Wherever an image appears in the data, omit it and copy all the remaining text word for word.

○ ○ ○ ○

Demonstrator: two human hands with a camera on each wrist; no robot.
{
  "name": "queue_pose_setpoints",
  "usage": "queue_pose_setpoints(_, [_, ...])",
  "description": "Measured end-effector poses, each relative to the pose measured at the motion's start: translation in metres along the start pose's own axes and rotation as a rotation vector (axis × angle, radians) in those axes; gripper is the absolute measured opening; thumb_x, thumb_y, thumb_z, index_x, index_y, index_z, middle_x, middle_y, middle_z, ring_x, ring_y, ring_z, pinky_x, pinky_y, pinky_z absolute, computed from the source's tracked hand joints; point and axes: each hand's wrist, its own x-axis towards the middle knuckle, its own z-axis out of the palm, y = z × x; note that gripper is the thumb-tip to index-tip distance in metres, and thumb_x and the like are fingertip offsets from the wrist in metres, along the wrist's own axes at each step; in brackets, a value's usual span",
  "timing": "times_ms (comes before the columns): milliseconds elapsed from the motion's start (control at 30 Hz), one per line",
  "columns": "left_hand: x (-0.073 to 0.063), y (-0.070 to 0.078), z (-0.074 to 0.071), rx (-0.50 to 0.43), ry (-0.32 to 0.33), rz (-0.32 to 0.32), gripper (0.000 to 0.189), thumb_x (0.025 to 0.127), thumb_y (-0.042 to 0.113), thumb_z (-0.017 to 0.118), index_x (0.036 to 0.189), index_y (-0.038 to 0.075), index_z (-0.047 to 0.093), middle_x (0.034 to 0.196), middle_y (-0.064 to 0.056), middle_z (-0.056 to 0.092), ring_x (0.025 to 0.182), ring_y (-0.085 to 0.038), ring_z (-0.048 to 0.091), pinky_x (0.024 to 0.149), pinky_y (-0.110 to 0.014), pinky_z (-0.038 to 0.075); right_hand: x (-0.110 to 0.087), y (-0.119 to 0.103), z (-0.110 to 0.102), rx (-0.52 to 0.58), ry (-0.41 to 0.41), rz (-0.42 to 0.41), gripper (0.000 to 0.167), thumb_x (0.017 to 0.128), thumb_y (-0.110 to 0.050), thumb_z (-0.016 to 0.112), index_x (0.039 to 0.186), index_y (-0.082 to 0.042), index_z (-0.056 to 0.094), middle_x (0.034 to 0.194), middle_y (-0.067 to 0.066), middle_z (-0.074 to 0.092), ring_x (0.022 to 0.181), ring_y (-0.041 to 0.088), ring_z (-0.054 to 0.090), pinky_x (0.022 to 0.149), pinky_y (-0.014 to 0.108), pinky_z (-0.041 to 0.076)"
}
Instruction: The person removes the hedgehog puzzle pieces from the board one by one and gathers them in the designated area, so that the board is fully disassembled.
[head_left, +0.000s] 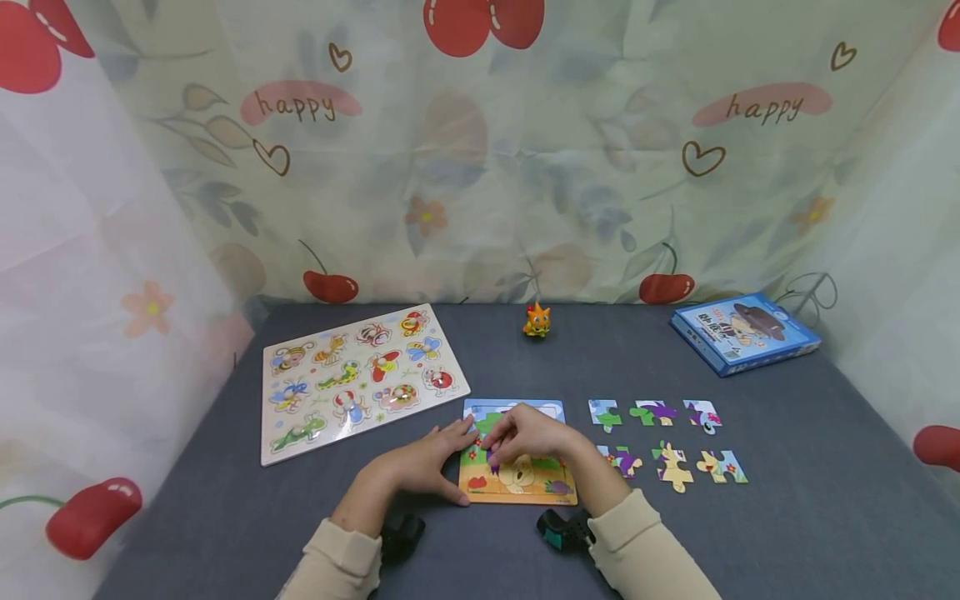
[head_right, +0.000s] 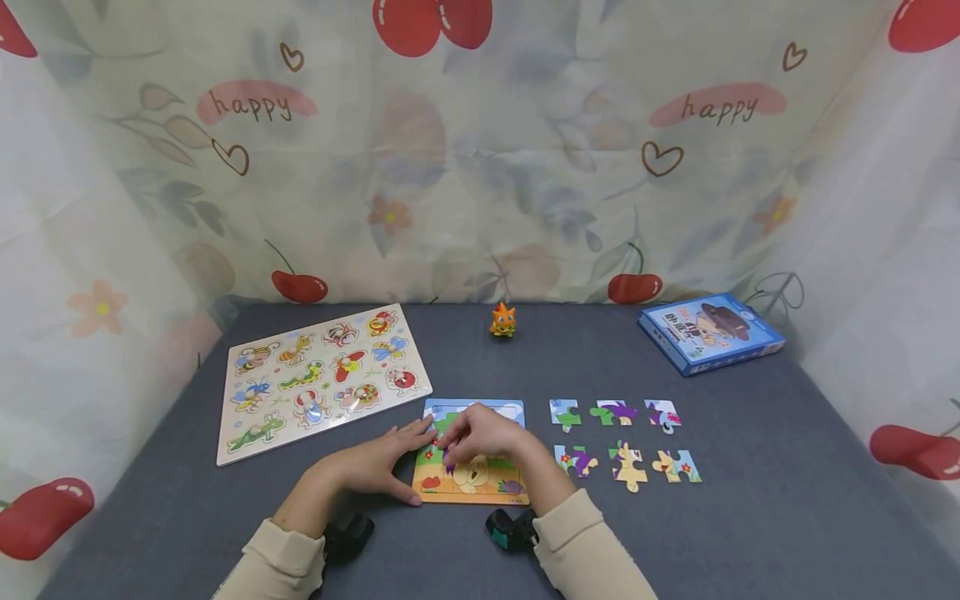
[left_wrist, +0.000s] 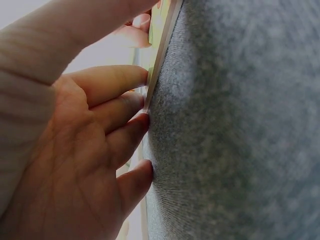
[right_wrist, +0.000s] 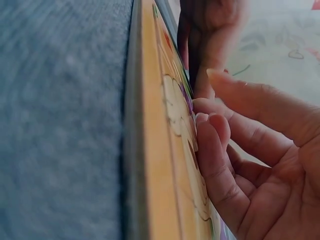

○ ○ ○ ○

ANSWER BOX →
Demonstrator: two human hands with a camera on each wrist; no robot.
{
  "name": "queue_pose_setpoints",
  "usage": "queue_pose_setpoints(_, [_, ...])",
  "description": "Measured end-effector poses, each relative to the pose measured at the motion's start: translation in metres along the start pose's own axes and rotation as a rotation vector (axis × angle, radians) in those axes; gripper is the absolute measured opening; thumb_x, thumb_y, thumb_z, index_x, index_y, index_z, middle_x, middle_y, middle_z, ring_x, ring_y, ring_z, pinky_x, pinky_y, pinky_z absolute, computed from the source's tracked hand joints; point and axes: each hand's wrist, its own x-axis towards the middle knuckle, its own z-axis out of the palm, y = z × x; note that gripper is the thumb-tip to index-tip distance in metres, and thumb_x and the like are fingertip offsets from the wrist in metres, along the wrist's own axes at each step; in brackets, a value's usual span",
  "timing": "times_ms (comes before the columns): milliseconds elapsed from the motion's start (control at 30 Hz), one per line",
  "columns": "left_hand: x (-0.073 to 0.063), y (-0.070 to 0.078), z (-0.074 to 0.071), rx (-0.50 to 0.43), ry (-0.32 to 0.33), rz (-0.32 to 0.32), gripper (0.000 to 0.189), thumb_x (0.025 to 0.127), thumb_y (-0.042 to 0.113), thumb_z (-0.017 to 0.118), index_x (0.036 to 0.189), index_y (-0.038 to 0.075), index_z (-0.047 to 0.093), middle_x (0.034 to 0.196), middle_y (-0.064 to 0.056), middle_z (-0.056 to 0.092), ring_x (0.025 to 0.182), ring_y (-0.085 to 0.038), ring_z (-0.048 to 0.091), pinky_x (0.024 to 0.149), pinky_y (-0.110 to 0.014), pinky_z (-0.038 to 0.075); right_hand: x (-0.110 to 0.087), y (-0.119 to 0.103), z (-0.110 to 0.102), rx (-0.52 to 0.58), ry (-0.41 to 0.41), rz (-0.42 to 0.41), gripper (0.000 to 0.167), thumb_x (0.017 to 0.128), thumb_y (-0.110 to 0.050), thumb_z (-0.016 to 0.112), index_x (0.039 to 0.186), index_y (-0.082 to 0.042), index_z (-0.056 to 0.094), middle_x (0.034 to 0.194), middle_y (-0.067 to 0.066), middle_z (-0.074 to 0.092), ring_x (0.022 to 0.181), ring_y (-0.041 to 0.088), ring_z (-0.054 to 0.090), pinky_x (0.022 to 0.149), pinky_y (-0.014 to 0.108), pinky_z (-0.041 to 0.076)"
}
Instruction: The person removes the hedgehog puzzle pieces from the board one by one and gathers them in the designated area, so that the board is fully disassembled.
[head_left, +0.000s] 
[head_right, +0.000s] 
[left_wrist, +0.000s] 
[right_wrist, +0.000s] 

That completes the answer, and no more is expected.